Dataset entries >>
===============
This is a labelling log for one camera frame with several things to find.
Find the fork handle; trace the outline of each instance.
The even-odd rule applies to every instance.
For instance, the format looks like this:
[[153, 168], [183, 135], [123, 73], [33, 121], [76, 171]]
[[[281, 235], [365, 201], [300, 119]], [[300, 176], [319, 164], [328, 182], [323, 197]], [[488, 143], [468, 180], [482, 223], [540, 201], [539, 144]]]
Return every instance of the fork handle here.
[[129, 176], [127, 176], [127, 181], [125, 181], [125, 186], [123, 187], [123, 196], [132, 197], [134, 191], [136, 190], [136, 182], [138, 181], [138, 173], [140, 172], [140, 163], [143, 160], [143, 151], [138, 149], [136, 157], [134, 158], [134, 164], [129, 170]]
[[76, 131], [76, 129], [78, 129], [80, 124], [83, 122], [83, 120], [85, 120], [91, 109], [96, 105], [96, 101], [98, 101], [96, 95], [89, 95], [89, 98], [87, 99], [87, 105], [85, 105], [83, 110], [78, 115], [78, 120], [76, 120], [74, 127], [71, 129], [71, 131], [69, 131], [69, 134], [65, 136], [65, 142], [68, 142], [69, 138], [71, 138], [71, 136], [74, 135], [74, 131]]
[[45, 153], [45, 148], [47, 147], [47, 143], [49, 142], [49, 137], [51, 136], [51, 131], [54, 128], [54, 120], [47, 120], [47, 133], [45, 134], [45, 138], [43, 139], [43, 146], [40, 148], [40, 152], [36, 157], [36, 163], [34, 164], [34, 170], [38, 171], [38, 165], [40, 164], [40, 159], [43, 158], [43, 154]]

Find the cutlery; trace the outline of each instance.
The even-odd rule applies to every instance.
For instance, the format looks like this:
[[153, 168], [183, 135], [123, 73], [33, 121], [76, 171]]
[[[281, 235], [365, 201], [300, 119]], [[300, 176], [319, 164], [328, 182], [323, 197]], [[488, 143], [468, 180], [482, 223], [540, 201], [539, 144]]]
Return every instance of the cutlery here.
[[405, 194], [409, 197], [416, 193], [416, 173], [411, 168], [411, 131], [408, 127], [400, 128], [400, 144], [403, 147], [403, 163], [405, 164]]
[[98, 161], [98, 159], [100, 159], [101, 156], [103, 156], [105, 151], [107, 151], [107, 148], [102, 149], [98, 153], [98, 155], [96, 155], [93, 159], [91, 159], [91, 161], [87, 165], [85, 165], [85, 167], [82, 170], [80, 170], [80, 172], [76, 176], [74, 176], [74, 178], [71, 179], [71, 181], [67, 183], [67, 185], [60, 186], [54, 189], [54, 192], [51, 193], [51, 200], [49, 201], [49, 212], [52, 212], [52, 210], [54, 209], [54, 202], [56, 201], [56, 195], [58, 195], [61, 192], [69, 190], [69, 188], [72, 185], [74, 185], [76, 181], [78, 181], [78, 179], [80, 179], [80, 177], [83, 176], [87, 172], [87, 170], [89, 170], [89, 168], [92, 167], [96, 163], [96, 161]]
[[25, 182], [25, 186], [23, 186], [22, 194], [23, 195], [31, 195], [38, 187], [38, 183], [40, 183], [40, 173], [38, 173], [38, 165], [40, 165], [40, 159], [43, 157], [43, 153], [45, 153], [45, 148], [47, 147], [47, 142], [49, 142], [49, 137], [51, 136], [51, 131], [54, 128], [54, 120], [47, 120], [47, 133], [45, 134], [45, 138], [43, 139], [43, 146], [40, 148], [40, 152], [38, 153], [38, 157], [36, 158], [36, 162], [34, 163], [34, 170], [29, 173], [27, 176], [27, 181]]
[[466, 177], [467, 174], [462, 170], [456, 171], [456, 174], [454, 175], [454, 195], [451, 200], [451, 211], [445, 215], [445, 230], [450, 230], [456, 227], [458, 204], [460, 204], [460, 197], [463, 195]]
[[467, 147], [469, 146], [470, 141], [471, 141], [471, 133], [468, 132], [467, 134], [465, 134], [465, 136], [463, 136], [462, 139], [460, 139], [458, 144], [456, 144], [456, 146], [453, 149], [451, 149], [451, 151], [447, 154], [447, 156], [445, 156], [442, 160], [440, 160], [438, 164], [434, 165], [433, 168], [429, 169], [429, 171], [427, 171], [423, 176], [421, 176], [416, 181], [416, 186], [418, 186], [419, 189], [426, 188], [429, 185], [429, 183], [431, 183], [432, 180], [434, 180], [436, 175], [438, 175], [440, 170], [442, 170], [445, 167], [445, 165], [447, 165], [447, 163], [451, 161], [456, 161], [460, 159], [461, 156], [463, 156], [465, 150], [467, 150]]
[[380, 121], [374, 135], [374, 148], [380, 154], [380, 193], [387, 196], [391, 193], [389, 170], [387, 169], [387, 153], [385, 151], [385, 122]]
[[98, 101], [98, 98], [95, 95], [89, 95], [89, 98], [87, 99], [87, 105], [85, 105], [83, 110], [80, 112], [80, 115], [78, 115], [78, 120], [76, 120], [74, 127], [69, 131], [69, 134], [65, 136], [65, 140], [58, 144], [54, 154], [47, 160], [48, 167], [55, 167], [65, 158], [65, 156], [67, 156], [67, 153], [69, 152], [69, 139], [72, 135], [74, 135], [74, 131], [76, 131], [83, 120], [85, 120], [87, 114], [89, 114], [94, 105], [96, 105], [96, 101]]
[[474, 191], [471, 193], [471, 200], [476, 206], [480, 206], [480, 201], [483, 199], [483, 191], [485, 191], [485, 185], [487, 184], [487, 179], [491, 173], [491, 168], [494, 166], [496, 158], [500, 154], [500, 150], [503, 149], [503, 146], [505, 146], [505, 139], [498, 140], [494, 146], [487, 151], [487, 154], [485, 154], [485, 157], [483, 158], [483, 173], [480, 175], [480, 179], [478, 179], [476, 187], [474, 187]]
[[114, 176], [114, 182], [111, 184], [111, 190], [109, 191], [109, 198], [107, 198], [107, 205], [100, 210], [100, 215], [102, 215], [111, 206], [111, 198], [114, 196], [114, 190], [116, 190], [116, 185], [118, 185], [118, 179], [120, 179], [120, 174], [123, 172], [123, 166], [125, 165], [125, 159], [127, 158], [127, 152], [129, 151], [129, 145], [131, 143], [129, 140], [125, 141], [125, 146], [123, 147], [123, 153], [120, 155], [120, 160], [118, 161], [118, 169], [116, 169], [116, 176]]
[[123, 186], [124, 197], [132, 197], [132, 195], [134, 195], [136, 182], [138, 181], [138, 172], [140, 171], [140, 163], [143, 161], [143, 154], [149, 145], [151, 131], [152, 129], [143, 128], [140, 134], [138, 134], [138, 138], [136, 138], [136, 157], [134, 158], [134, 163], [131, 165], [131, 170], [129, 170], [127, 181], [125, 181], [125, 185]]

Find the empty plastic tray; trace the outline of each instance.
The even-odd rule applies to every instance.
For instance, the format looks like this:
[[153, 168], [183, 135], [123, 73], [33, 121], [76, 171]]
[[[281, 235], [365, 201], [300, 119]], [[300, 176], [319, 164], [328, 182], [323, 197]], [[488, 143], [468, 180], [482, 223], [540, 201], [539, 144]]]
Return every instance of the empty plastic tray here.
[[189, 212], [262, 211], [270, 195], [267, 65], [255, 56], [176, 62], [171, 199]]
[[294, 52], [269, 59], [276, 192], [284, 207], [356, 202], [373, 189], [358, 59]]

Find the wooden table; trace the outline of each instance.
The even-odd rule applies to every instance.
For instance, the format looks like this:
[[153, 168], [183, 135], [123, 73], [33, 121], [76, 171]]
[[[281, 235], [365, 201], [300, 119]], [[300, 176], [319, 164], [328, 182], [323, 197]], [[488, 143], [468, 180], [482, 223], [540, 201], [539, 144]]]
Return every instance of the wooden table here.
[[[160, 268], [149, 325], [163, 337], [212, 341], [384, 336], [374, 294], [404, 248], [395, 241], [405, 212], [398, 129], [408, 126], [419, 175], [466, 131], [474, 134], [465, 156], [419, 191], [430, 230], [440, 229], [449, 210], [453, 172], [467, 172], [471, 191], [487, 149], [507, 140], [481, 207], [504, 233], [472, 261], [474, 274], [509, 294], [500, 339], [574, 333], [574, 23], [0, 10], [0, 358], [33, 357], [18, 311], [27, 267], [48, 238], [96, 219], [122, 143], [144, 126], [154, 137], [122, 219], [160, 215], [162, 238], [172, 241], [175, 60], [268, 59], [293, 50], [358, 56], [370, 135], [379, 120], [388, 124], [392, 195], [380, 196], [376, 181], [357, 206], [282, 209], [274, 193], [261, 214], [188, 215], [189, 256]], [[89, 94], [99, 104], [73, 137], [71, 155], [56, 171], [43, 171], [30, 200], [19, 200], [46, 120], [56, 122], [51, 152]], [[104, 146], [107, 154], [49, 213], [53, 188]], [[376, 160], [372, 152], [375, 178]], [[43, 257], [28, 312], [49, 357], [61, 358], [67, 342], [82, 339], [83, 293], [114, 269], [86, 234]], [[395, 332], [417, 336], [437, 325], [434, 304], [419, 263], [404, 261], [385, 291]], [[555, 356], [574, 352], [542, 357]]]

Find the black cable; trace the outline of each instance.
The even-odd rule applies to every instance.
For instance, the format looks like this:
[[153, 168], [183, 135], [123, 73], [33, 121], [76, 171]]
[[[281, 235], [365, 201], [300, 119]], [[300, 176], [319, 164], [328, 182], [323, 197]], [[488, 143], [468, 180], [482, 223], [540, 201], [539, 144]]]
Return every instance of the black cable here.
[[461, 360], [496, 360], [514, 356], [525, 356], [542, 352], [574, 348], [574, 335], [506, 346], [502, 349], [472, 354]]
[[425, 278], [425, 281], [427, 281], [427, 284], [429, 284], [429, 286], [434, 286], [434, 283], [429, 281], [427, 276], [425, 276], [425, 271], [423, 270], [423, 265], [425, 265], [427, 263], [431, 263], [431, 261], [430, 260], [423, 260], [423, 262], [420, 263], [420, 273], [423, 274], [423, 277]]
===============
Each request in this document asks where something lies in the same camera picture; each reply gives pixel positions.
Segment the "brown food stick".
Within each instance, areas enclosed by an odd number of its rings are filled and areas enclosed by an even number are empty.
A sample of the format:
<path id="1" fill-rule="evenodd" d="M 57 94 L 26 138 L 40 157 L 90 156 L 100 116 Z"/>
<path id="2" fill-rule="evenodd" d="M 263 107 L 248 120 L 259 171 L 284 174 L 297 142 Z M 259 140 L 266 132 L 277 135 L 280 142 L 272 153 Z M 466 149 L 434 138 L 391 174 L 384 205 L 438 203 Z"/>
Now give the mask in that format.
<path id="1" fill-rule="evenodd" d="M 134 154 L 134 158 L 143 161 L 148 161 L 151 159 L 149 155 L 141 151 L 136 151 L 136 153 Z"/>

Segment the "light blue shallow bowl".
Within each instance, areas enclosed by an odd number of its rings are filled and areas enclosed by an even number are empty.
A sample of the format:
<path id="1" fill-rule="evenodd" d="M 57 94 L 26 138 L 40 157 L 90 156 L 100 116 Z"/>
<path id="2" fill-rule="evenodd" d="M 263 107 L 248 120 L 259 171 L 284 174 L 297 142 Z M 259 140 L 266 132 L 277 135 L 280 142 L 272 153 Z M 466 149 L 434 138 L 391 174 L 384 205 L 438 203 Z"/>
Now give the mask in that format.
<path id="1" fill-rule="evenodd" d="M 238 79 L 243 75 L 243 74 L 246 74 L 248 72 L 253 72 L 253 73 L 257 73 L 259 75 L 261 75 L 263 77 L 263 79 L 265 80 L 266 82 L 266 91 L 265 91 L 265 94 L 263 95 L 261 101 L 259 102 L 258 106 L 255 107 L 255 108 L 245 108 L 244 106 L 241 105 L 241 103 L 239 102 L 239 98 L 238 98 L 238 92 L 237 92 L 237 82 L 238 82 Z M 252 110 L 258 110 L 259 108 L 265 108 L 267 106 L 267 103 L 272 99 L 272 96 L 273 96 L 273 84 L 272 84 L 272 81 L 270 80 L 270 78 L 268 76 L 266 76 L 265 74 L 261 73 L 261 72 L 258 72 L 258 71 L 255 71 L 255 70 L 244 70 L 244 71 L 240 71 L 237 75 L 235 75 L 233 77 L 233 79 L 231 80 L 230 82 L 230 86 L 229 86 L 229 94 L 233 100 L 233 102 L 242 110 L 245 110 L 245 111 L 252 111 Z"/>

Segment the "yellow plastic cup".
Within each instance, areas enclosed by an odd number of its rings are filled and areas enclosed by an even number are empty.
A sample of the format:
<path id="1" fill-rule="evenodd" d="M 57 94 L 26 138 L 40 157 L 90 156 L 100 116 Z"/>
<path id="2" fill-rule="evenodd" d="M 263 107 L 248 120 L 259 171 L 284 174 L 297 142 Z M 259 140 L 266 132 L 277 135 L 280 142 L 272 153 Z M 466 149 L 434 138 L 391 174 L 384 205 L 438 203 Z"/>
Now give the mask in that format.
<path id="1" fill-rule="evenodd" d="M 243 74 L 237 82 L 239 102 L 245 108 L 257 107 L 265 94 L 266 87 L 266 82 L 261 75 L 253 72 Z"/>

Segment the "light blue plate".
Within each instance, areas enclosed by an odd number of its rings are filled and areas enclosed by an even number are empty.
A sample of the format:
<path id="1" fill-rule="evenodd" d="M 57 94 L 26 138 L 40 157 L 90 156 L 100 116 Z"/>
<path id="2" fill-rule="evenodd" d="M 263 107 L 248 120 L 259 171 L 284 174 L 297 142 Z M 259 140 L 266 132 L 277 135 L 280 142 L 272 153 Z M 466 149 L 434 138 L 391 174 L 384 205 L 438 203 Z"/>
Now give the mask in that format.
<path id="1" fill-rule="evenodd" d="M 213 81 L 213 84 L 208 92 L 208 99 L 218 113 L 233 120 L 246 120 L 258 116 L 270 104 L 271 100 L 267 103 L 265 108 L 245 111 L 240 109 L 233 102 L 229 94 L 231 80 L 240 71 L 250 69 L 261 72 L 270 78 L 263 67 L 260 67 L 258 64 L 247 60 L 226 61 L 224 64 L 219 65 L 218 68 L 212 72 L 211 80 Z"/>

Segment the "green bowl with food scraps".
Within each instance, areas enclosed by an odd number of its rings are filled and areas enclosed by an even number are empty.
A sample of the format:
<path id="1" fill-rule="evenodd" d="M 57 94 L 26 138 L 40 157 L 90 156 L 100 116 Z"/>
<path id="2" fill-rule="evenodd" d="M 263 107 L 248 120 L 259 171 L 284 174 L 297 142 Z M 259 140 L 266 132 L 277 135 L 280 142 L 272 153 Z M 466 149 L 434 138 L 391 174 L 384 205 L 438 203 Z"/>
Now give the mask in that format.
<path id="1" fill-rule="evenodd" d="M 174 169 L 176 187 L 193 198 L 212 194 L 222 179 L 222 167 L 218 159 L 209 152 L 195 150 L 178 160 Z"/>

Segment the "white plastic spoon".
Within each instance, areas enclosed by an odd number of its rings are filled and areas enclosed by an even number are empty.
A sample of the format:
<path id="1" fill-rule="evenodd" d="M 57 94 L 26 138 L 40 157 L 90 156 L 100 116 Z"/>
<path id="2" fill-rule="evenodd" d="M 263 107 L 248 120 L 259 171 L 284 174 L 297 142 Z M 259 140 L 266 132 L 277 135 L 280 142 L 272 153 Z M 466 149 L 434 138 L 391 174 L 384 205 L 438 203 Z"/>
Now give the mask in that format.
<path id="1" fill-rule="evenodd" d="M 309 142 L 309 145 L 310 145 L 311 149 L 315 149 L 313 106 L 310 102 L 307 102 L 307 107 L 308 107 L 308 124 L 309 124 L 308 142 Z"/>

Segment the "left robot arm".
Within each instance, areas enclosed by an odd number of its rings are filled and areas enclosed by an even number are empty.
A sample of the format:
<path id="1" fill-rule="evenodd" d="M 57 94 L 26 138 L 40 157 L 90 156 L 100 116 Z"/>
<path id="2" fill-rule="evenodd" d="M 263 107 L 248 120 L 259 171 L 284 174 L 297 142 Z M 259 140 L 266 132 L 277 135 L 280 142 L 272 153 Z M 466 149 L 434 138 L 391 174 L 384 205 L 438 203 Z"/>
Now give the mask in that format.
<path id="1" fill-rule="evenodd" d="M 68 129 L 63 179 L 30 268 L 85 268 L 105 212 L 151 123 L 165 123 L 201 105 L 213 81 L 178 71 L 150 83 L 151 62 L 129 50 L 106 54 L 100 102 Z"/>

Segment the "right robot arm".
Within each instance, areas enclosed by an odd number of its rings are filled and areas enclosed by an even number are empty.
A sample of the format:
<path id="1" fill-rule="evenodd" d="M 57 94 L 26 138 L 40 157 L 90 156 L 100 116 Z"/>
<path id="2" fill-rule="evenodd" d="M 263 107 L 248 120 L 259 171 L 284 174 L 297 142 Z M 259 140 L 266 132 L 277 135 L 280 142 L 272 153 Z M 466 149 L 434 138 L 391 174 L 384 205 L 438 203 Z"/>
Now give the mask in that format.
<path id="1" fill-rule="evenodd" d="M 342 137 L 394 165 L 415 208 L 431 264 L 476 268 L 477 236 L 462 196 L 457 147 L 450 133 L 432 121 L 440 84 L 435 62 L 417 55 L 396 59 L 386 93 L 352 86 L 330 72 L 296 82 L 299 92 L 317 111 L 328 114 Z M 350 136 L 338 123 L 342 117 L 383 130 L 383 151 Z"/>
===============
Problem to work on >> Go through the records line by line, and copy each line that holds the string "robot".

Response to this exercise >>
Segment the "left robot arm".
Segment the "right robot arm".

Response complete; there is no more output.